My bias tensor is 1D, ang the output tensor is 3D.

opTensorCompType is not set as stated above.

In my code, op=FLOAT, A=FLOAT, B=FLOAT, C=FLOAT, which strictly matched the first line of [the supported datatypes]( API Reference :: NVIDIA Deep Learning cuDNN Documentation).
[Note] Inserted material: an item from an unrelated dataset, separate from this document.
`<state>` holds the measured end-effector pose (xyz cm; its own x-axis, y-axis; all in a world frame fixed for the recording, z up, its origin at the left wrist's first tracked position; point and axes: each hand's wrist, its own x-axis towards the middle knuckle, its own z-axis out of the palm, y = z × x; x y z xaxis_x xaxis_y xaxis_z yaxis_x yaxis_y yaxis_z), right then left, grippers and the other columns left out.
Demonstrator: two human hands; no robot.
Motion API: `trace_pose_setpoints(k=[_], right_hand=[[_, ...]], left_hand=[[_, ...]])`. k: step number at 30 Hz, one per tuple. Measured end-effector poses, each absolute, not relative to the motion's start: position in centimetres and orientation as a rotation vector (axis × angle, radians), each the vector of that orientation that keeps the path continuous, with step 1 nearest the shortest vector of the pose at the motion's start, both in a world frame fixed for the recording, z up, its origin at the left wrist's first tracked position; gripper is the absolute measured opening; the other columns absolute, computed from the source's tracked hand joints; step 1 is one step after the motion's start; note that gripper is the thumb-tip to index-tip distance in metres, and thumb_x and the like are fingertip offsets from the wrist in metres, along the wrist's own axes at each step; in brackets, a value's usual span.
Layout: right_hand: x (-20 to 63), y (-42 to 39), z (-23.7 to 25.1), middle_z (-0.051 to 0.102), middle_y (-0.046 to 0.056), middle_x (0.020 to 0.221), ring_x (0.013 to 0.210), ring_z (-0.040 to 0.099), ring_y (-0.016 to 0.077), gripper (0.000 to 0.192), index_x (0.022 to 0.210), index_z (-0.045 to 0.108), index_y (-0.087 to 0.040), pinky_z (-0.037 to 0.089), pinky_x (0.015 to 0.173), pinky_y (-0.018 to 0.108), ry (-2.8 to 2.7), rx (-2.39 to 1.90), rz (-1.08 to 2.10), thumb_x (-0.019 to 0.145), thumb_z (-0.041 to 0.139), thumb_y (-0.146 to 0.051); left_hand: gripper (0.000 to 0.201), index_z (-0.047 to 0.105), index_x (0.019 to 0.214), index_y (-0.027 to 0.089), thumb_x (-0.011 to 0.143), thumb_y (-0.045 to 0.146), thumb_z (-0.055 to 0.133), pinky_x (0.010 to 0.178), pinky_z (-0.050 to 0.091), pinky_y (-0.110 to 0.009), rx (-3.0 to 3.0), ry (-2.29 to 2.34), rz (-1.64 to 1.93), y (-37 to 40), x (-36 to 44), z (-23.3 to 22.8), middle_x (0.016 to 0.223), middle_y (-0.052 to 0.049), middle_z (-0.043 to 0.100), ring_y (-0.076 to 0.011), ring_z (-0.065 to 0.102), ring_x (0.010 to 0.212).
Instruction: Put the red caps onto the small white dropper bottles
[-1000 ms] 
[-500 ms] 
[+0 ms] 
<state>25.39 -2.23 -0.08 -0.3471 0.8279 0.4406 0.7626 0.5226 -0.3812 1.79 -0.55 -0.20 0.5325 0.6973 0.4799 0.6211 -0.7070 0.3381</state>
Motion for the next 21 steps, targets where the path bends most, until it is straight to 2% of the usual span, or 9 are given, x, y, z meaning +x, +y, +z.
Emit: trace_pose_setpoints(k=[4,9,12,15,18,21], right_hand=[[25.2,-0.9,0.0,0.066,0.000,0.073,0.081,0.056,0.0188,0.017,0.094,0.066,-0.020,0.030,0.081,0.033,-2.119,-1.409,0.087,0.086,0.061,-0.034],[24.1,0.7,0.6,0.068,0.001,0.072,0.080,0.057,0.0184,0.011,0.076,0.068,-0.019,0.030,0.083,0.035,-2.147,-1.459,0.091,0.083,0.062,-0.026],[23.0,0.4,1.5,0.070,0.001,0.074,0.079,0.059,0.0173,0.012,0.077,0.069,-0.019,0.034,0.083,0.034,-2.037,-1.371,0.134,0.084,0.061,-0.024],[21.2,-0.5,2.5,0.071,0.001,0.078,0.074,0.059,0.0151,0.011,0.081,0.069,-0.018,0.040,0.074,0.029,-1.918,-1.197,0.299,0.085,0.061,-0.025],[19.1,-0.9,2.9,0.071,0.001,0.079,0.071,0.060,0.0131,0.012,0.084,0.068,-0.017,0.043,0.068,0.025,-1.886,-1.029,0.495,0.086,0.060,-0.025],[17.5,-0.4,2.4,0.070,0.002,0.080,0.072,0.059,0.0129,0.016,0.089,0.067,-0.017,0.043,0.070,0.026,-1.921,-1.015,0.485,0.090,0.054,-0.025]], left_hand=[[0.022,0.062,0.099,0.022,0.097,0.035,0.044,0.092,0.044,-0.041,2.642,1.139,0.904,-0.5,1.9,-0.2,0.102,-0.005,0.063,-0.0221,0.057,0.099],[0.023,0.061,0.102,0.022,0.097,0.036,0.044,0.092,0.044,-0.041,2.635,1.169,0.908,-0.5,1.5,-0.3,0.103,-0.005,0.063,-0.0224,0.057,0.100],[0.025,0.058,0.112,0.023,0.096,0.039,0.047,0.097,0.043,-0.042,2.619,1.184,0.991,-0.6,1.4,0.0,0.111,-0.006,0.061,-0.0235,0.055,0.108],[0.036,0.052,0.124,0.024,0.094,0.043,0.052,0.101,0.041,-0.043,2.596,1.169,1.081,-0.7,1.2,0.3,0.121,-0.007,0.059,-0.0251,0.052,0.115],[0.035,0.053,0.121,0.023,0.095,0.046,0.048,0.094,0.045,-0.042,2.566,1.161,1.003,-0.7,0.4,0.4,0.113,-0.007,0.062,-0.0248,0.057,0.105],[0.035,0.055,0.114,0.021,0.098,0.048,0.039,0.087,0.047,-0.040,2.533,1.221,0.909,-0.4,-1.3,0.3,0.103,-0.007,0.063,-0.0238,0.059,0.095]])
My codes are as follows, please help me, thx


dims[0] = N;
dims[1] = N;
dims[2] = 1;
strides[0] = dims[2] * dims[1];
strides[1] = dims[2];
strides[2] = 1;

cudnnHandle_t cudnn;
CUDNN_CALL(cudnnCreate(&cudnn));

// initialize descriptor
cudnnTensorDescriptor_t aDesc;
cudnnTensorDescriptor_t bDesc;
cudnnTensorDescriptor_t cDesc;
cudnnOpTensorDescriptor_t opDesc;
CUDNN_CALL(cudnnCreateTensorDescriptor(&aDesc));
CUDNN_CALL(cudnnCreateTensorDescriptor(&bDesc));
CUDNN_CALL(cudnnCreateTensorDescriptor(&cDesc));
CUDNN_CALL(cudnnCreateOpTensorDescriptor(&opDesc));
  
CUDNN_CALL(
      cudnnSetTensorNdDescriptor(aDesc, CUDNN_DATA_FLOAT, 3, dims, strides));CUDNN_CALL(
      cudnnSetTensorNdDescriptor(bDesc, CUDNN_DATA_FLOAT, 3, dims, strides));
CUDNN_CALL(
      cudnnSetTensorNdDescriptor(cDesc, CUDNN_DATA_FLOAT, 3, dims, strides));
CUDNN_CALL(
      cudnnSetOpTensorDescriptor(opDesc, CUDNN_OP_TENSOR_ADD, CUDNN_DATA_FLOAT,
CUDNN_NOT_PROPAGATE_NAN));
      
const float alpha = 1.0f;
const float beta = 0.0f;

// allocate memory
auto a = allocate<float>(dims[0] * dims[1] * dims[2] * sizeof(float));
auto b = allocate<float>(dims[0] * dims[1] * dims[2] * sizeof(float));
auto c = allocate<float>(dims[0] * dims[1] * dims[2] * sizeof(float));
// initial 
curandGenerator_t gen;
CURAND_CALL(curandCreateGenerator(&gen, CURAND_RNG_PSEUDO_XORWOW));
CURAND_CALL(curandGenerateUniform(gen, a.get(), dims[0] * dims[1] * dims[2]));
CURAND_CALL(curandGenerateUniform(gen, b.get(), dims[0] * dims[1] * dims[2]));
CUDA_CALL(cudaDeviceSynchronize());

CUDNN_CALL(cudnnOpTensor(cudnn, opDesc, &alpha, aDesc, a.get(), &alpha, bDesc, b.get(), &beta, cDesc, c.get()));

supplement:

CUXX_CALLis a wrapper for checking, allocate will return a shared_ptr pointing to a space created by cudaMalloc

I’ve solved this problem, it may be caused by some bad support.
When I changed the 3D data to 4D, it worked successfully.